The longest track on the album is “Wooden Leg Part 2 (The Woodening)”. Yep, the band seriously thought to make an 8 minute epic, as a follow up to one of their absolute silliest songs ever. As expected, this track feels like a longer, more stretched out take on the original, brilliantly reprising certain passages, while adding in epic symphonic arrangements, and updating some of the lyrics as the track goes on, while adding in some really epic choir vocals. I won’t spoil it, but things take an insanely goofy twist towards the end, and the final sequence is absolutely wild and ridiculous, in the best way possible! Overall, it’s a fantastic track, and would have made a great ending to the album. However, the band instead decided to close things off with “Henry Martin”, a cover of an old folk classic. The band performs it well enough, mostly performing it as an acoustic folk track, but I find the main melody a bit irritating, while the constant repetition of the lyrics drives me insane. Unfortunately, the track doesn’t work for me, but I won’t fault the band for it, because my biggest issues with it seem to come from the song itself, and not from anything the band did with it.

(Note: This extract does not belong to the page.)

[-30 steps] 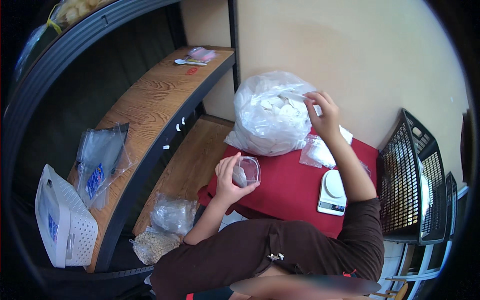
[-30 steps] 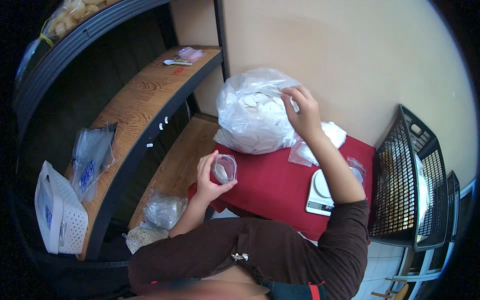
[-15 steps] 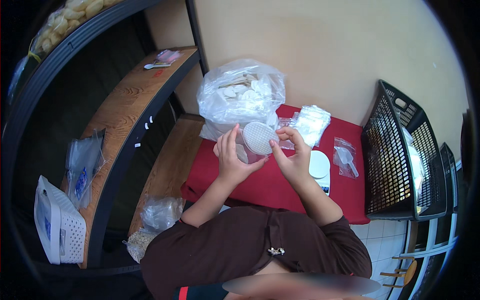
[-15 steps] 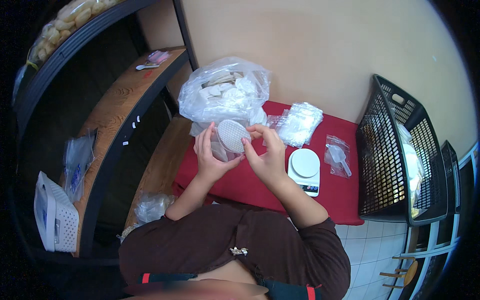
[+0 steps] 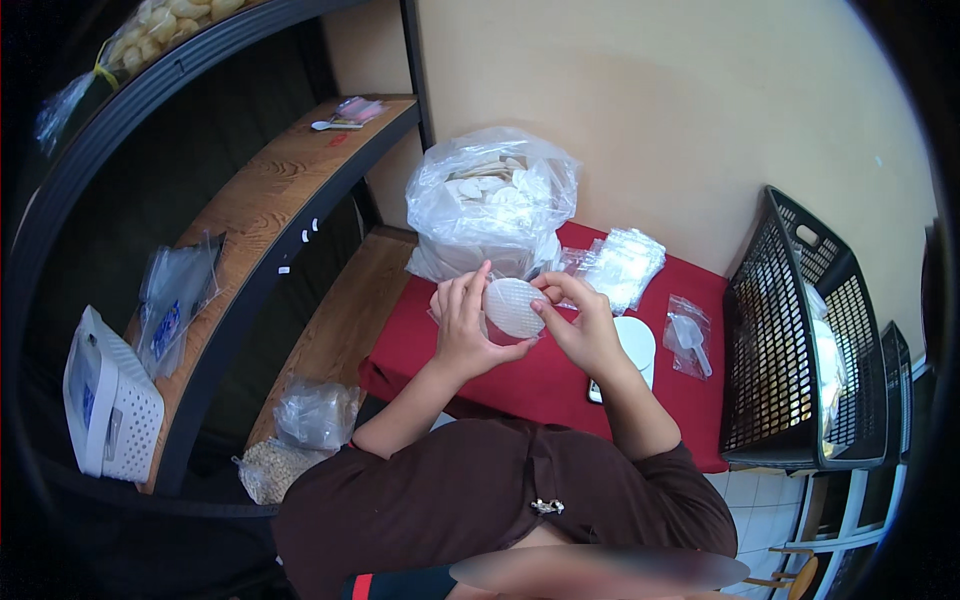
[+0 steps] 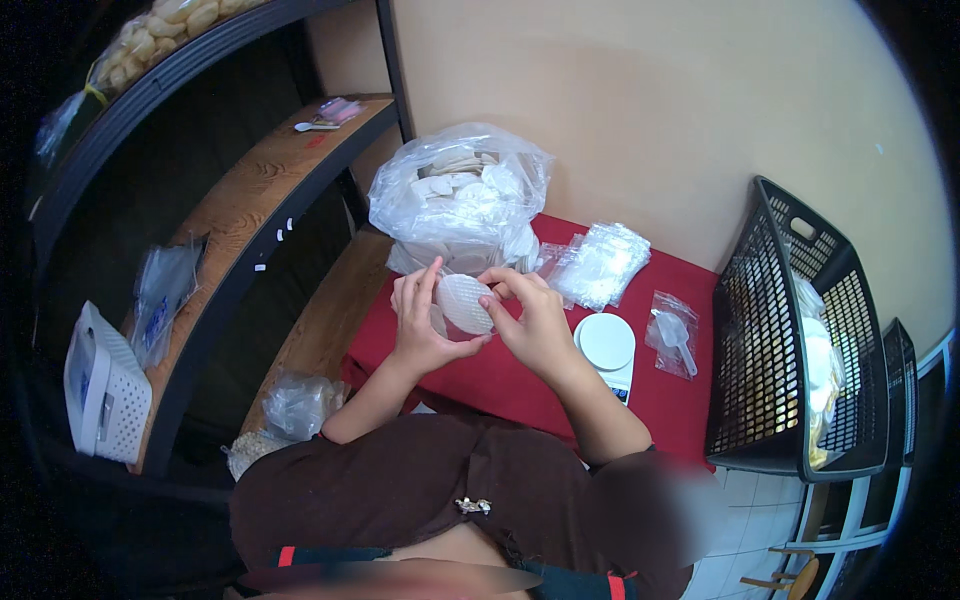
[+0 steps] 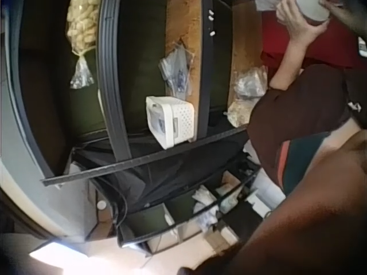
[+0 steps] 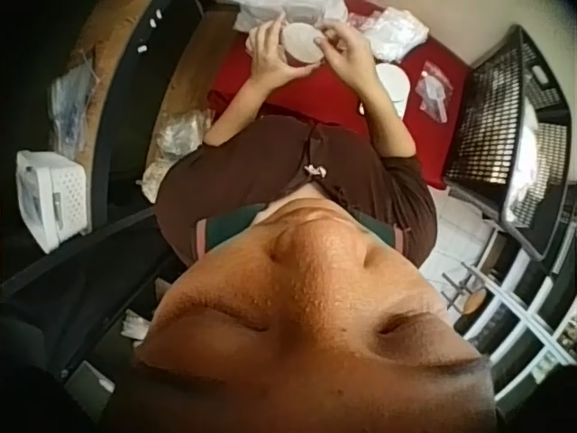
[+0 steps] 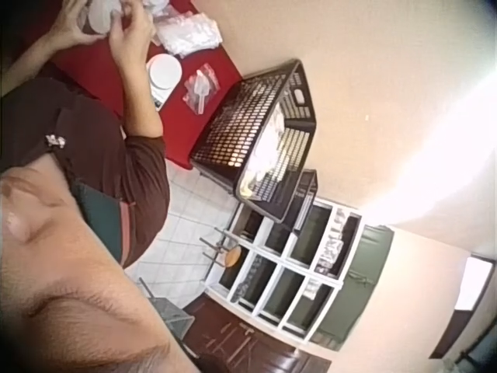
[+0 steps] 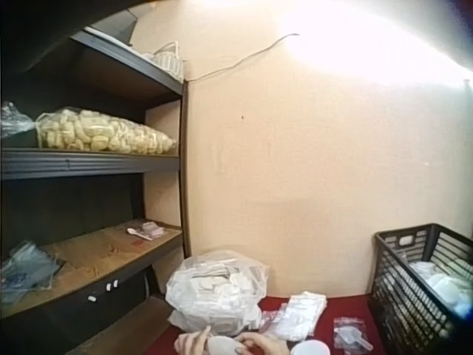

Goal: Weighing and packaging white disc-shaped wafers into small plastic bags.

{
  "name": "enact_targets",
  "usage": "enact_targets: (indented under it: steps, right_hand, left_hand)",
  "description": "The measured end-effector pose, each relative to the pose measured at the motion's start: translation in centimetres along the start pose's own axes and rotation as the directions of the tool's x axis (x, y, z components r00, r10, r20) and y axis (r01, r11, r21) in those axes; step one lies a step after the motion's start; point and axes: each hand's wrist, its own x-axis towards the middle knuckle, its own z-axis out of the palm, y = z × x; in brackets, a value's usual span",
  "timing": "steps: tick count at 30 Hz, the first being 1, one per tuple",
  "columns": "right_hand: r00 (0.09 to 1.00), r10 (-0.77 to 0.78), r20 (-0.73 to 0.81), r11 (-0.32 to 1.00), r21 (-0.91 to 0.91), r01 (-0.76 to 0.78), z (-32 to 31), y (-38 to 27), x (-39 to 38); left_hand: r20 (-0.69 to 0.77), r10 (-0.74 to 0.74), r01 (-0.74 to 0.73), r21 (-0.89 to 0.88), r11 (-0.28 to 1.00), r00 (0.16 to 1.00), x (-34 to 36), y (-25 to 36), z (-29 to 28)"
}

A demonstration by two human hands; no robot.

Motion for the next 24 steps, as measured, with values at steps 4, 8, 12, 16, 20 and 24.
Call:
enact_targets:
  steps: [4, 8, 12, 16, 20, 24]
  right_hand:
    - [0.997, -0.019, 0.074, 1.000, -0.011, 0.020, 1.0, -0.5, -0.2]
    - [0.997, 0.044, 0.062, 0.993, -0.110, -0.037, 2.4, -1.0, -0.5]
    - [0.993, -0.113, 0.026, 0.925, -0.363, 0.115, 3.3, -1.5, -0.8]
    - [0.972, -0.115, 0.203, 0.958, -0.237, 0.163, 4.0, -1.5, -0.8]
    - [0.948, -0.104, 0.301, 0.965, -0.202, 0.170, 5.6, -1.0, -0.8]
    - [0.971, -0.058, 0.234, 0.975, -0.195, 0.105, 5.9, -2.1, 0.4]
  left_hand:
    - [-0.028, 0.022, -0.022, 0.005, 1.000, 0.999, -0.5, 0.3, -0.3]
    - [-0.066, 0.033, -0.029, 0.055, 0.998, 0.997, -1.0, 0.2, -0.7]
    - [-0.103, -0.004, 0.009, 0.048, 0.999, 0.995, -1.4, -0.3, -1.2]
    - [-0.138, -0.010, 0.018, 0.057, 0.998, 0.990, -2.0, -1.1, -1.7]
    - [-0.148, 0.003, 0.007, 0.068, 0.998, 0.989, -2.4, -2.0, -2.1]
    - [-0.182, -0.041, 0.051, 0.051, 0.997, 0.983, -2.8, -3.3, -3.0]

While I was initially a bit worried, Curse of the Crystal Coconuts has turned out to be yet another excellent Alestorm album. At this point, fans know what to expect, as this is yet another collection of insanely goofy, wildly entertaining pirate themed tracks, with a steady balance between power, folk and symphonic metal, as well as the occasional more epic sequences. Despite a couple weaker tracks, the album is amazing overall, with some of the band’s absolute best work to date, spread out fairly evenly throughout the album. Fans of the band are sure to love this, while anyone looking for fun pirate themed metal would be highly recommended to give this a listen, as it’s every bit as good as any other Alestorm album.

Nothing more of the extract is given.